Strawberries and asparagus are already being left to rot in Spain, Italy, and southern France. Farther north, producers of everything from salad greens and tomatoes to onions and peas are fretting about what to do as the spring and summer growing season picks up.

The labor problems have some in the business worried that urban shoppers could face produce shortages. The concern is that even crops that get picked won’t reach consumers because outdoor markets are closed and transport links are iffy.

“The cities may soon start to lack fresh fruit and vegetables,” said Sebastien Heraud, a farmer in the Dordogne region of southwestern France and a leader of Coordination Rurale, an agricultural union. “Even those of us who can harvest have trouble selling.”

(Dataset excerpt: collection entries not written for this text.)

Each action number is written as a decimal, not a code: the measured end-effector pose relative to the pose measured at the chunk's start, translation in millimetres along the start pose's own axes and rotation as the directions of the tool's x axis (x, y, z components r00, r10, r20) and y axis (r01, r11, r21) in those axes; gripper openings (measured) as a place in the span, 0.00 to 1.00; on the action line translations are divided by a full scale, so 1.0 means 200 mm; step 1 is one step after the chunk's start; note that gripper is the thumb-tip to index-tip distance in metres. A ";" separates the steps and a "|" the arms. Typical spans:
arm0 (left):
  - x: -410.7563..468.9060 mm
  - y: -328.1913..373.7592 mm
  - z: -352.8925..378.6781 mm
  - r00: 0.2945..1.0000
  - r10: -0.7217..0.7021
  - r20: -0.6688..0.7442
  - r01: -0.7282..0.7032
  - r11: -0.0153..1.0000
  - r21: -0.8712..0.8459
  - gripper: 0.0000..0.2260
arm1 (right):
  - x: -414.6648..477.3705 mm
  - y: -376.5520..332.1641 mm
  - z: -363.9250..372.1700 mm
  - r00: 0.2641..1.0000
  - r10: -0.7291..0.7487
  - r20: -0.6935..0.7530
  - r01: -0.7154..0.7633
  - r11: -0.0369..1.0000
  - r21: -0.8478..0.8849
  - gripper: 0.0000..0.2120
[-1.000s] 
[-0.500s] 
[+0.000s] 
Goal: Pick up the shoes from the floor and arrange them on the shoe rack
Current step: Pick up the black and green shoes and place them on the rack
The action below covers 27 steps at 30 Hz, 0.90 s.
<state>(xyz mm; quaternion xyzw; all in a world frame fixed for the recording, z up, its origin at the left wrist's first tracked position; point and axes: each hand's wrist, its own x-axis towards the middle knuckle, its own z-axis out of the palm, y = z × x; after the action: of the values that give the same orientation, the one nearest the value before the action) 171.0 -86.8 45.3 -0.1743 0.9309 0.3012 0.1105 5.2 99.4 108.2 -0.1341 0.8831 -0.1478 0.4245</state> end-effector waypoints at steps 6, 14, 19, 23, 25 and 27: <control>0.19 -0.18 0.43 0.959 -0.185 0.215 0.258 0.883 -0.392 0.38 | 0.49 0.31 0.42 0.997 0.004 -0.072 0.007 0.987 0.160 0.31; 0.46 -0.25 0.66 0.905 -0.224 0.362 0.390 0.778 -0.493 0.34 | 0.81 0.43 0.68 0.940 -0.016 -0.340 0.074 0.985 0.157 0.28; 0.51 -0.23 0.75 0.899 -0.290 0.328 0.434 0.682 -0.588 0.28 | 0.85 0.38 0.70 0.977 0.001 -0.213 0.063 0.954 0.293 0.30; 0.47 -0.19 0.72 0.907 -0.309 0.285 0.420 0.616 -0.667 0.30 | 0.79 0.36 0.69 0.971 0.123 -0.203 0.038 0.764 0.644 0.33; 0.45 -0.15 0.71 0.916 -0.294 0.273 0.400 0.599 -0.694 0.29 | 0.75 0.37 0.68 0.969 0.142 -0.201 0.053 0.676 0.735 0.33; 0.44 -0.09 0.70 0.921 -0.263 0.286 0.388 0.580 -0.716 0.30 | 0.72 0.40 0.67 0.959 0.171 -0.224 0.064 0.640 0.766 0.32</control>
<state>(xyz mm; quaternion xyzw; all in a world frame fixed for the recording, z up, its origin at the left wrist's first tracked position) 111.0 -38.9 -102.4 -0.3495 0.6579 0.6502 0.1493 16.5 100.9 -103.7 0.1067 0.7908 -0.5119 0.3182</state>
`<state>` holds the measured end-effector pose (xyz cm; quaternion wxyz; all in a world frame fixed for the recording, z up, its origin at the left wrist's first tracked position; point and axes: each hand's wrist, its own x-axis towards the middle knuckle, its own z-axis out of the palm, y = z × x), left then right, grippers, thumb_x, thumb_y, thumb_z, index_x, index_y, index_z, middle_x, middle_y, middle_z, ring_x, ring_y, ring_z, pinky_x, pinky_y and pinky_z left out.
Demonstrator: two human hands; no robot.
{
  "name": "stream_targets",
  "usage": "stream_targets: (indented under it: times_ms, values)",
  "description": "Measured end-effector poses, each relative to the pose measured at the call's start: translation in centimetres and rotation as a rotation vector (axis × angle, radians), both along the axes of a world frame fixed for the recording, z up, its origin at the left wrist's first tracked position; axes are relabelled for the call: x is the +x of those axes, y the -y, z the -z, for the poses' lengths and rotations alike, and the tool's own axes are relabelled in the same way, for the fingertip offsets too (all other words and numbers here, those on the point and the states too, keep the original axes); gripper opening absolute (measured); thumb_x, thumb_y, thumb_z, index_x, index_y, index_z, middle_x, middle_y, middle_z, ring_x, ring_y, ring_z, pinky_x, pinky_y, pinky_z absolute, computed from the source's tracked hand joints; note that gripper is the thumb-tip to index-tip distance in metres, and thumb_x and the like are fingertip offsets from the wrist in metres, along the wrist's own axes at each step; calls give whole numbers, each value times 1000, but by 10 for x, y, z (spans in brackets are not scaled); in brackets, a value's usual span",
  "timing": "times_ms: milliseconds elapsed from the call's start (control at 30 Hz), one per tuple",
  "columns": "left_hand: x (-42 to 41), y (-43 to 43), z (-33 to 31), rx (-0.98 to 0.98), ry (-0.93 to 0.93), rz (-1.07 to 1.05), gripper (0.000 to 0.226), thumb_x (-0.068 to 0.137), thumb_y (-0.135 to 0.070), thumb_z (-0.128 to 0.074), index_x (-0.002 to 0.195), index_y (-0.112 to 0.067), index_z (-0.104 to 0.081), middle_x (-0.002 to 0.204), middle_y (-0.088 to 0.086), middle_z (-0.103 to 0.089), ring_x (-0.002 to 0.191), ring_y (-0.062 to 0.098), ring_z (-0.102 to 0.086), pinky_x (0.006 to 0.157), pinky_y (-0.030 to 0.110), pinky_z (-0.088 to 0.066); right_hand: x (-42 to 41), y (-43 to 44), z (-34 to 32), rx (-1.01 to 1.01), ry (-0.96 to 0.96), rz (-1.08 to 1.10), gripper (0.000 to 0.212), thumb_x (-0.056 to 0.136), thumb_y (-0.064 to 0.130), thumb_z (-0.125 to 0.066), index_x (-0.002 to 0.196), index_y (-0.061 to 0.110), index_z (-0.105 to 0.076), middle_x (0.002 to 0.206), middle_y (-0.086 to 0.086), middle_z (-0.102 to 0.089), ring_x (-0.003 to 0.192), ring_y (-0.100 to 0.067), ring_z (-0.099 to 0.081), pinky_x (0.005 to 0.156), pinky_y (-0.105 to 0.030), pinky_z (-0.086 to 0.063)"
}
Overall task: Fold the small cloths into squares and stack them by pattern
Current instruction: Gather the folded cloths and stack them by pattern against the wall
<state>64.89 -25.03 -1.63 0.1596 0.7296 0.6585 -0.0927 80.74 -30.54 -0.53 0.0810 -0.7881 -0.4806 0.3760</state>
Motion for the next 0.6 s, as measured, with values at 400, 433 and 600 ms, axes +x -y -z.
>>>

France expects some 200,000 workers will fail to show up this year. Coldiretti, an association of Italian farmers, estimates the country will be short as many as 100,000 foreign laborers. Germany typically has 30,000 migrant farm workers in March and 80,000 by May, but this year only a fraction of that number have shown up, according to Agriculture Minister Julia Kloeckner. On Thursday, the country closed its borders to migrant laborers from outside the European Union’s visa-free travel zone.

“The labor situation along the entire food supply chain is under immense strain,” Kloeckner told reporters in Berlin Thursday. “The number of workers from neighboring countries is falling fast.”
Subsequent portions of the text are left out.